*Task goal:* The line with "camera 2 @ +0", the line with "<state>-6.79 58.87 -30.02", and all lines between them in the material below: return these exactly, and no others.

=== Begin Enclosure ===

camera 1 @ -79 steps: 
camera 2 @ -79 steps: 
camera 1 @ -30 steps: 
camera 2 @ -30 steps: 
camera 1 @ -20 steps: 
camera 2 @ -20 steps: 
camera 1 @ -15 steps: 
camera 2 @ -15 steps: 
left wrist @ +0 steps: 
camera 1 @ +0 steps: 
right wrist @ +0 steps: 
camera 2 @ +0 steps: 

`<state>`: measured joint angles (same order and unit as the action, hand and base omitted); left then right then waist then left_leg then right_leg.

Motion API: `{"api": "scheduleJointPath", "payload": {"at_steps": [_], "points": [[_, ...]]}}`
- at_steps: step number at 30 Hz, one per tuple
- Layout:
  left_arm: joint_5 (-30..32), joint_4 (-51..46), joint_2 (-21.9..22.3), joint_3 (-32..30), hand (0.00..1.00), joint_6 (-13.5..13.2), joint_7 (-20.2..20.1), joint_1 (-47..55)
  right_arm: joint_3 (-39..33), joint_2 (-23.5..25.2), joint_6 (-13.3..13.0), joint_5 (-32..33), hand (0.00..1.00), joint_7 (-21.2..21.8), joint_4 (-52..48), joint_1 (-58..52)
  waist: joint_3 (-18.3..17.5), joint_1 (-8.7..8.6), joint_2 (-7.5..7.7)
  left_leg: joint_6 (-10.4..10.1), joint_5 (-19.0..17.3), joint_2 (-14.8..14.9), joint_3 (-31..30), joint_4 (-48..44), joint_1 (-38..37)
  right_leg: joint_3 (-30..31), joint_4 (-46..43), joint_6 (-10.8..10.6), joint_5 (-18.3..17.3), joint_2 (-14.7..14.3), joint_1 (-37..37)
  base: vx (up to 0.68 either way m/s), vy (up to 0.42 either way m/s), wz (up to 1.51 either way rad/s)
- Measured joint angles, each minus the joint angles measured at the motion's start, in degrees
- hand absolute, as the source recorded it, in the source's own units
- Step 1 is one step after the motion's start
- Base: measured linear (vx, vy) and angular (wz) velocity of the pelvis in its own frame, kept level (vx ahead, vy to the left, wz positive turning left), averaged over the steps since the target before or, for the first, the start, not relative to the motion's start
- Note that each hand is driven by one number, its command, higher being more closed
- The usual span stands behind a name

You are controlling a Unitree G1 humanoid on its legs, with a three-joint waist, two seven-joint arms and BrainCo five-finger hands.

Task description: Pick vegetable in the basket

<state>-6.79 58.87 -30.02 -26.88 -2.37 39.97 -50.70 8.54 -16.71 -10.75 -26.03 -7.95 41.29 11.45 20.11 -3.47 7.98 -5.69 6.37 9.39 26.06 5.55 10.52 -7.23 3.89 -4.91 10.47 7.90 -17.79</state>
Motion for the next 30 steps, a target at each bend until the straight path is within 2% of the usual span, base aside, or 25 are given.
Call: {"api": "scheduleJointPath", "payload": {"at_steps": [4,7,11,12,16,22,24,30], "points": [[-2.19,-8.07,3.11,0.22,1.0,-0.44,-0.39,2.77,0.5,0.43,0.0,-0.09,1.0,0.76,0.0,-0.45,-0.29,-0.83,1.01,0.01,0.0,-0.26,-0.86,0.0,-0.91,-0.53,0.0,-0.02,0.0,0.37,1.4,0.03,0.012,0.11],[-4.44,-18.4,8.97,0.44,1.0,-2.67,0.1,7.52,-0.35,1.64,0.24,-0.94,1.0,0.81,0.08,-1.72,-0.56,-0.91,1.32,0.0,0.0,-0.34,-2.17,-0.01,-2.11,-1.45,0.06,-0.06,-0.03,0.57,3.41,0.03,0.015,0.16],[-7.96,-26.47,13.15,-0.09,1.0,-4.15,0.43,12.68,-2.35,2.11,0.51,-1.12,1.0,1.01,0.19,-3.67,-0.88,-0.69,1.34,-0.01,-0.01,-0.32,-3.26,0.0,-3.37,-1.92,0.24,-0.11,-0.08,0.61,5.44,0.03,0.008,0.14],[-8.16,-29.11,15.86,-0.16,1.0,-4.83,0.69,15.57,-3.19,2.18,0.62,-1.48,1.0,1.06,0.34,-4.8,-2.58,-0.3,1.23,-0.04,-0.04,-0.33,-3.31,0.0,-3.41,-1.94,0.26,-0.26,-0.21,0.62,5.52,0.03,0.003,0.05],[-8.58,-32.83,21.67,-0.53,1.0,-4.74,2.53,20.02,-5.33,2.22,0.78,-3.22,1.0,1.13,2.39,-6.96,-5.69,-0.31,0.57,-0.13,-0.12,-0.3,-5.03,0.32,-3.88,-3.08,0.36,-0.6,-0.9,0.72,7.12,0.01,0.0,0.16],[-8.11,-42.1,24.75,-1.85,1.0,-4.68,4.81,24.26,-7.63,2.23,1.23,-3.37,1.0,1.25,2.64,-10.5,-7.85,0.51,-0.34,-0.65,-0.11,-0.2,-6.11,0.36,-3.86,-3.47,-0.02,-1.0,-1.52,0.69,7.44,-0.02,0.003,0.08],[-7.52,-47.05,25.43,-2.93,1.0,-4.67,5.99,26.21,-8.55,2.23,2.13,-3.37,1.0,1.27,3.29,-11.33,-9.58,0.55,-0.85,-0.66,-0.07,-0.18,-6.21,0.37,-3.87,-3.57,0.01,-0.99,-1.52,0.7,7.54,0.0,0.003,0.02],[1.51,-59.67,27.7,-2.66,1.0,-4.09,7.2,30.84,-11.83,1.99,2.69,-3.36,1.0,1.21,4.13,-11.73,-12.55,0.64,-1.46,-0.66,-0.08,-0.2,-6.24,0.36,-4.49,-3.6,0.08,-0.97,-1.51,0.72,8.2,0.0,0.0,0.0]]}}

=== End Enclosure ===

*Task response:*
camera 2 @ +0 steps: 

`<state>`: measured joint angles (same order and unit as the action, hand and base omitted); left then right then waist then left_leg then right_leg.

Motion API: `{"api": "scheduleJointPath", "payload": {"at_steps": [_], "points": [[_, ...]]}}`
- at_steps: step number at 30 Hz, one per tuple
- Layout:
  left_arm: joint_5 (-30..32), joint_4 (-51..46), joint_2 (-21.9..22.3), joint_3 (-32..30), hand (0.00..1.00), joint_6 (-13.5..13.2), joint_7 (-20.2..20.1), joint_1 (-47..55)
  right_arm: joint_3 (-39..33), joint_2 (-23.5..25.2), joint_6 (-13.3..13.0), joint_5 (-32..33), hand (0.00..1.00), joint_7 (-21.2..21.8), joint_4 (-52..48), joint_1 (-58..52)
  waist: joint_3 (-18.3..17.5), joint_1 (-8.7..8.6), joint_2 (-7.5..7.7)
  left_leg: joint_6 (-10.4..10.1), joint_5 (-19.0..17.3), joint_2 (-14.8..14.9), joint_3 (-31..30), joint_4 (-48..44), joint_1 (-38..37)
  right_leg: joint_3 (-30..31), joint_4 (-46..43), joint_6 (-10.8..10.6), joint_5 (-18.3..17.3), joint_2 (-14.7..14.3), joint_1 (-37..37)
  base: vx (up to 0.68 either way m/s), vy (up to 0.42 either way m/s), wz (up to 1.51 either way rad/s)
- Measured joint angles, each minus the joint angles measured at the motion's start, in degrees
- hand absolute, as the source recorded it, in the source's own units
- Step 1 is one step after the motion's start
- Base: measured linear (vx, vy) and angular (wz) velocity of the pelvis in its own frame, kept level (vx ahead, vy to the left, wz positive turning left), averaged over the steps since the target before or, for the first, the start, not relative to the motion's start
- Note that each hand is driven by one number, its command, higher being more closed
- The usual span stands behind a name

You are controlling a Unitree G1 humanoid on its legs, with a three-joint waist, two seven-joint arms and BrainCo five-finger hands.

Task description: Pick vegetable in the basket

<state>-6.79 58.87 -30.02 -26.88 -2.37 39.97 -50.70 8.54 -16.71 -10.75 -26.03 -7.95 41.29 11.45 20.11 -3.47 7.98 -5.69 6.37 9.39 26.06 5.55 10.52 -7.23 3.89 -4.91 10.47 7.90 -17.79</state>

The answer given here is complete.